The Magic Lantern Is Switched Off / Yoani Sanchez

6a01676596f70a970b019b00b5de57970c-550wiRobert is closing down his 3D movie business. He has put a price on the projector, the glasses, and even the popcorn machine. He was only three months into the business knows he can’t recover his investment. A briefing note in the official Cuban press ended his entrepreneurial plans. He was forces to close the same week he had planned to start showing children’s movies in his air-conditioned room with cushy armchairs.

Of the more than 442,000 self-employed workers in this country, a good share of them have been affected in recent weeks by new legal restrictions. The Granma newspaper announced the immediate closing of the private movie and videogame rooms, suggesting that these had never been permitted.

Certainly the list of the more than 201 private licenses don’t include film projection, nor computer rooms devoted to entertainment.
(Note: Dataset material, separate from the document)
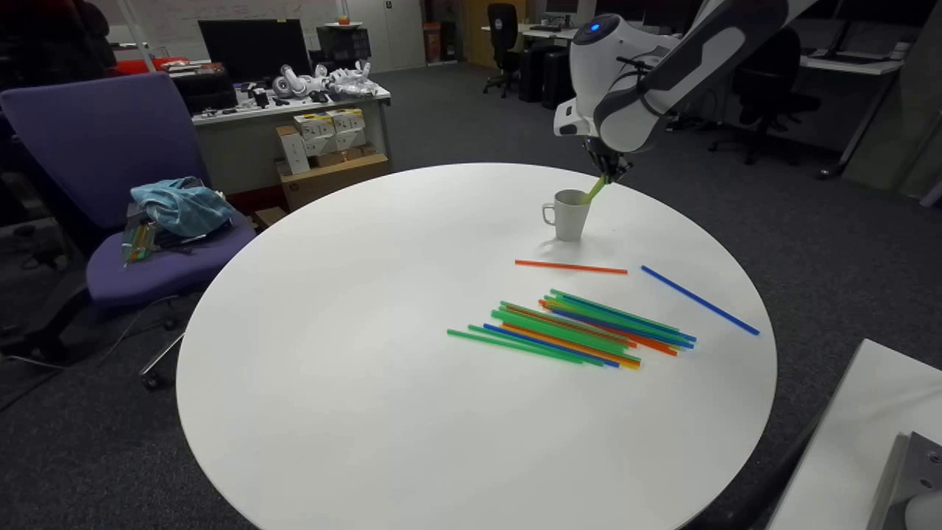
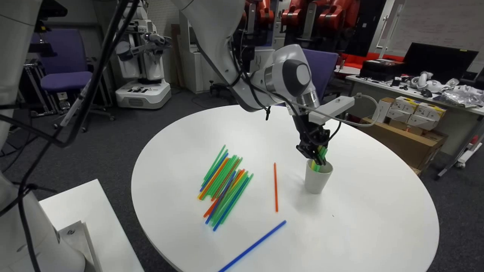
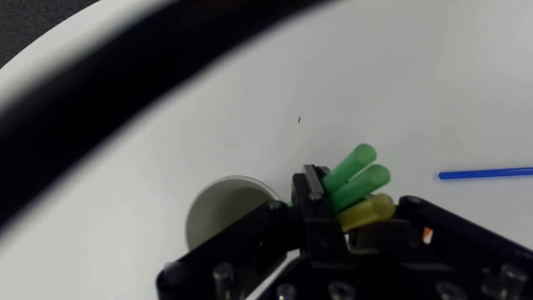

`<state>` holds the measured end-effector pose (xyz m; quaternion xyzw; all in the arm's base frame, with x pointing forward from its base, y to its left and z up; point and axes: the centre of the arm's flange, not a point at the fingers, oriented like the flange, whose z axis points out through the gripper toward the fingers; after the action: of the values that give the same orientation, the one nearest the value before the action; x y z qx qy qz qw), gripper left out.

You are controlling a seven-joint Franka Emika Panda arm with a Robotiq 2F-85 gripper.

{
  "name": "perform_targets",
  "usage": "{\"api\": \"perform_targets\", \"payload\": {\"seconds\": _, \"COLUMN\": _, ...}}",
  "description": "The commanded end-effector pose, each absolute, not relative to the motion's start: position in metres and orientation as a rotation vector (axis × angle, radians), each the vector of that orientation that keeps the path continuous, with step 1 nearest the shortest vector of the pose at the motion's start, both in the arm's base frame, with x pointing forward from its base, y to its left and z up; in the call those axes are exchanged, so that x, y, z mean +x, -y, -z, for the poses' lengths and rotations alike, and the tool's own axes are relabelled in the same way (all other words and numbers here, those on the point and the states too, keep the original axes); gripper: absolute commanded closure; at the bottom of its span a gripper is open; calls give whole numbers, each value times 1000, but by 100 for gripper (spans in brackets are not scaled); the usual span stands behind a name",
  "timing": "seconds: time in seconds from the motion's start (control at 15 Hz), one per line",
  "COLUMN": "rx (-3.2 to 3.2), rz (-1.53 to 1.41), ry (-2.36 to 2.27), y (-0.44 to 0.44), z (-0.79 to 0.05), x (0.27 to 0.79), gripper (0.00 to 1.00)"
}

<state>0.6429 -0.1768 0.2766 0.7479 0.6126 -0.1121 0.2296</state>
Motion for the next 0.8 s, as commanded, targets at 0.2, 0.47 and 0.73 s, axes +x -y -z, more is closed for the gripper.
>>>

However, entrepreneurs have taken advantage of a small crack in the law, to operate. In a short time, these “neighborhood theaters” began to appear all over the country, some luxuriously appointed, some very modest.

Perhaps something that annoyed the State is that the three-dimensional projectors were introduced to the country by private hands. Or that the once powerful Cuban Institute of Cinematographic Art and Industry (ICAIC) saw that some small businesses got ahead of them on implementing such a new technology. The State apparatus sees itself threatened with losing the monopoly over the broadcast of audiovisual and places where it happens.

On the other hand, the private 3D rooms brought a lot of people back to the idea of neighborhood movie theaters. For example, in mid-20th century Havana, including the municipalities of Regla, Guanabacoa and Marianao, was host to 134 movie theaters. Some of them with between 1,000 and 2,500 seats, including lower level and balcony. The main ones came to have even as many 5,000 seats, like the Payret, the Radio Central (currently the Yara), the Metropolitan, the Blanquita (today the Karl Marx).

Of these, only 12 theaters remain active, largely in the most central parts of the city. The concept of nearby and intimate space, where you could go most Sundays, is unknown to Cubans under 30. So this opening of movie rooms by the self-employed, awakened memories in some and surprised others.

The programming of these new spaces, was based primarily on action, horror and animated movies. Halloween night, 48 hours before the ban that would close them, the 3D film rooms showed a wide range of “nightmare” movies. It was an advance premonition to what their owners would experience two days later. Spiderman, Avatar and Jack and the Giants were some of the productions that paraded across the private screens. Entertaining movies with no major artistic flights, but very popular among Cuban youth and children.

At the last congress of the government-sponsored Hermanos Saíz Assocation — an organization of young artists — one of the most striking approaches was their coming out against movies promoted by the private cinemas that are “frivolous, banal and consumerists.” We must “return to the principles of the cultural policy of the Revolution,” some cries. It was only a matter of time before the government ban would fall in the private theaters. Because it was known that the Cuban government, given a choice between extending the limits of the current legality, or maintaining it despite the reality, I would opt for the second.

Fear of independent dissemination of information, a political strenght-testing gesture, a backward step in the economic reforms. All this and more is hidden behind the new restrictions against 3D movies and videogames. However, it’s difficult to control a phenomenon that has gained so much popularity and whose technological infrastructure is already in the hands of so many Cubans.

Many, unlike Roberto who is unloading his equipment, plan to continue underground. The magic lantern will shine again behind closed doors, more discreetly, without neon signs, and without the aroma of popcorn escaping from the room.